The code below performs the simulation of the 1000 averages of the 40 exponentials with a fixed seed. A table is produced as output, which contains the Simulated and Theoretical means. The package pander was used to produce the table.
library(pander)
Sim <- 1000
Vals.sim <- 40
lambda <- 0.2
set.seed(640)
Data.Sim <- t(replicate(Sim, rexp(Vals.sim, lambda)))
d.frame <- data.frame(Mean=c(mean(rowMeans(Data.Sim)), 1/lambda),
Variance=c(mean(apply(Data.Sim, 1, var)), 1/lambda^2))
rownames(d.frame) <- c("Simulated", "Theoretical")
pander(d.frame, round=2)
| Mean | Variance | |
|---|---|---|
| Simulated | 5.03 | 24.74 |
| Theoretical | 5 | 25 |
Plot to compare the two distributions (Empirical vs Normal) produced as result of the simulation performed above.
library(ggplot2)
Vals.Means <- rowMeans(Data.Sim)
Z.mean <- (Vals.Means - mean(Vals.Means)) / sd(Vals.Means)

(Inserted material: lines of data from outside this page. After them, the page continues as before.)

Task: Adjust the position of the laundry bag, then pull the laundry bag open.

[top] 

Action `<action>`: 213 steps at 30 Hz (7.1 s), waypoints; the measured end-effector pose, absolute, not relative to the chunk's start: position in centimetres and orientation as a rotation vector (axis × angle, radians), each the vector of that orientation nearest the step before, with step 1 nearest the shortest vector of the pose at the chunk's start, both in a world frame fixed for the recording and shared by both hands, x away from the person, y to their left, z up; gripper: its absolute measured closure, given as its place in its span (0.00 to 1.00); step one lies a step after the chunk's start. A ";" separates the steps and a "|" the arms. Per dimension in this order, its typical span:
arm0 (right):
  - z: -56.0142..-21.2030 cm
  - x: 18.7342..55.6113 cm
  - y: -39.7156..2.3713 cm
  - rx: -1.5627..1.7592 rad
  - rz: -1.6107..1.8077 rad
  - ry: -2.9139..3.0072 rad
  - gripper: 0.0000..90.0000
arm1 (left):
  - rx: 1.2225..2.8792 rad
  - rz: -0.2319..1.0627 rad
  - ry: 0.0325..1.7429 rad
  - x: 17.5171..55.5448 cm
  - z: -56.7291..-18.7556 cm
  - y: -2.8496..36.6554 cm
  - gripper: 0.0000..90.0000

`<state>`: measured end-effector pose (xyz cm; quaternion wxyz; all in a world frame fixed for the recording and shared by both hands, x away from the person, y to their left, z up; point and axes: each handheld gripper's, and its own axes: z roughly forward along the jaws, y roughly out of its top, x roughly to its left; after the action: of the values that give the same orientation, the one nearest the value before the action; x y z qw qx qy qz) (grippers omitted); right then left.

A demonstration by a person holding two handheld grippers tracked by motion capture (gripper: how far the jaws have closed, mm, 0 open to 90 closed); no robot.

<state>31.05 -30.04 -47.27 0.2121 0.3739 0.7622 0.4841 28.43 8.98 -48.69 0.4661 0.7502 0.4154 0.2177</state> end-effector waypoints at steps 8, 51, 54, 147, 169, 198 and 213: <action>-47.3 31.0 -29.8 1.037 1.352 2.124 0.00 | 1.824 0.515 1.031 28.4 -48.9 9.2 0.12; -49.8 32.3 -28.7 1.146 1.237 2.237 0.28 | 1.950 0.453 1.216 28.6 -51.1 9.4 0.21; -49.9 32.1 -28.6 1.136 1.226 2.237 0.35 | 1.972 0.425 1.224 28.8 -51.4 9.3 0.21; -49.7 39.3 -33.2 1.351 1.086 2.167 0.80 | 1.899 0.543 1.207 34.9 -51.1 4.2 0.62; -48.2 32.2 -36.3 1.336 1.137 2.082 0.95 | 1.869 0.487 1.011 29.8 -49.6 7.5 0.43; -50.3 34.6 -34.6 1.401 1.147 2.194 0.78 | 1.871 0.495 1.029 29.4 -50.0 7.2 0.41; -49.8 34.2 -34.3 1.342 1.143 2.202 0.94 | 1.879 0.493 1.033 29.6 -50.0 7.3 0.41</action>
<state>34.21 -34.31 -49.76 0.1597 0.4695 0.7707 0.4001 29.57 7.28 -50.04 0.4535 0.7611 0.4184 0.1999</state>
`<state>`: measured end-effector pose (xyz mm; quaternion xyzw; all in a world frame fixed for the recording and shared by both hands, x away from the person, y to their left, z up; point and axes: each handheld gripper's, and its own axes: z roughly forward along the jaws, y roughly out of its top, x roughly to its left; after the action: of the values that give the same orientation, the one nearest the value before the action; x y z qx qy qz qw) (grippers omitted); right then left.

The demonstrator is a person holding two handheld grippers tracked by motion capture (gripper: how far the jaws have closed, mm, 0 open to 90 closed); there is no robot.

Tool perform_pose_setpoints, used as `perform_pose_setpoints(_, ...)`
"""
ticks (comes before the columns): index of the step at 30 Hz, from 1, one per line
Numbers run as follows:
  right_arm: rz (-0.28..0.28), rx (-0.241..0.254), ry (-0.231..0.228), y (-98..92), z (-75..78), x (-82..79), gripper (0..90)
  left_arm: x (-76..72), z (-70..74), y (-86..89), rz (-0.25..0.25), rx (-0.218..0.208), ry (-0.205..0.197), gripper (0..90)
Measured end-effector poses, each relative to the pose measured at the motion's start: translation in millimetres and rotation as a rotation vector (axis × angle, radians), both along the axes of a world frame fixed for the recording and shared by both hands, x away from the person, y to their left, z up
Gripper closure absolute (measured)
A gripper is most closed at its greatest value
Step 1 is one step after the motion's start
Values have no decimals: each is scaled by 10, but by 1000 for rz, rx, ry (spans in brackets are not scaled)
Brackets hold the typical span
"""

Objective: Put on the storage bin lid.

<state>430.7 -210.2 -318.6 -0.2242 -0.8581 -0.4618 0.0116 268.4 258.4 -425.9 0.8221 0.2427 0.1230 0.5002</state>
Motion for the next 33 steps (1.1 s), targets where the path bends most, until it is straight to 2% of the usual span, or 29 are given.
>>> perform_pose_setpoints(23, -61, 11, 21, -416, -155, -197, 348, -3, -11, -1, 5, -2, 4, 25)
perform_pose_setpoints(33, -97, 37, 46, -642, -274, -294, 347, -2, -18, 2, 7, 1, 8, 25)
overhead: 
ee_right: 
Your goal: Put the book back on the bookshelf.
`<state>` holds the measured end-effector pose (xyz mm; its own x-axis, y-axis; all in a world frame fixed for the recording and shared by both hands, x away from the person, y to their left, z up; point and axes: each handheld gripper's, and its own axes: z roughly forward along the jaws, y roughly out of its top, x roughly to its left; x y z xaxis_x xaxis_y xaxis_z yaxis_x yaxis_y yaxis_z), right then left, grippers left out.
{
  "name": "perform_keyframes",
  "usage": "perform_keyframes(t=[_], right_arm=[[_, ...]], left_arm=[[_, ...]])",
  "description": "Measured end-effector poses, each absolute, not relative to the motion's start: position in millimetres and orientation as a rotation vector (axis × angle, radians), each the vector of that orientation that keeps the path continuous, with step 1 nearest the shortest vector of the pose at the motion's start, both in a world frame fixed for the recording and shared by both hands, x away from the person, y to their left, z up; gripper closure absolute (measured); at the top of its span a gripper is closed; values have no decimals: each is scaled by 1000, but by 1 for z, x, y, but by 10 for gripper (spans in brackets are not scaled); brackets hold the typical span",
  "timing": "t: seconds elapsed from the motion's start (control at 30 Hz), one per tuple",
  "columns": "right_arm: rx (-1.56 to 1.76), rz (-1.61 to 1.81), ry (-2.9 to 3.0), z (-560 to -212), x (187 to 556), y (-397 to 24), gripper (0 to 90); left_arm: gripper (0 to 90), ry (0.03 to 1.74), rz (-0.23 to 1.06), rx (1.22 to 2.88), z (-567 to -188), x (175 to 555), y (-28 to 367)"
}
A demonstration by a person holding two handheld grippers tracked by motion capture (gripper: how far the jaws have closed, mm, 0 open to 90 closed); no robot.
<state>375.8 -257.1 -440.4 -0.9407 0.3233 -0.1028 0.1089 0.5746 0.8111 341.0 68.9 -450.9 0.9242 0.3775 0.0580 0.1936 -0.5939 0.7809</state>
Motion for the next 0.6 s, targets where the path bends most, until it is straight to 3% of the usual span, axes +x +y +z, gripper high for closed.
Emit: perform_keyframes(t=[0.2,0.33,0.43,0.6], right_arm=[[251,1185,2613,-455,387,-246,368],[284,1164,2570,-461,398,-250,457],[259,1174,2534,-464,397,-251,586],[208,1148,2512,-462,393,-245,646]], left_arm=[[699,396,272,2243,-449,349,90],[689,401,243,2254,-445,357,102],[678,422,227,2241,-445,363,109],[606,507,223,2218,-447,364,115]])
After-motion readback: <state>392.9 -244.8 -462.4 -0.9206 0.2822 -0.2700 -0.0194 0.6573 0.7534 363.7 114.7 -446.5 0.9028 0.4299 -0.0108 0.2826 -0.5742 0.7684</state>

qplot(Z.mean, geom = "blank") +
geom_line(aes(y = ..density.., colour = 'Empirical'), stat = 'density') +
stat_function(fun = dnorm, aes(colour = 'Normal')) +
geom_histogram(aes(y = ..density..), alpha = 0.4, binwidth=.35) +
geom_vline(xintercept=0, colour="blue", linetype="longdash") +
scale_colour_manual(name = 'Density', values = c('brown', 'black')) +
ylab("Density") + xlab("Z") + ggtitle("Mean Values of the Distribution") +
theme_bw() + theme(legend.position = c(0.80, 0.80))
The code below 1) first verifies that the mean is within the confidence interval, 2) then estimates each simulations’ coverage, and 3) finally performs a simulation and calculates its mean.
set.seed(640)
lambda <- 0.2
## 1)
withinconfint <- function(lambda) {
events <- rexp(1000, lambda)
stderr <- sd(events)/sqrt(1000)
l1 <- mean(events) - 1.96 * stderr
l2 <- mean(events) + 1.96 * stderr
(l1 < 1/lambda & l2 > 1/lambda)
}
## 2)
Sim.coverage <- function(lambda) {
Vals.coverage <- replicate(100, withinconfint(lambda))
mean(Vals.coverage)
}
## 3)
repsim <- replicate(100, Sim.coverage(lambda))
paste("Mean of the Simulation is", mean(repsim))
## [1] "Mean of the Simulation is 0.9496"
94.84% of the time the confidence interval contains the value, which supports the expectation (close to the 95% expected).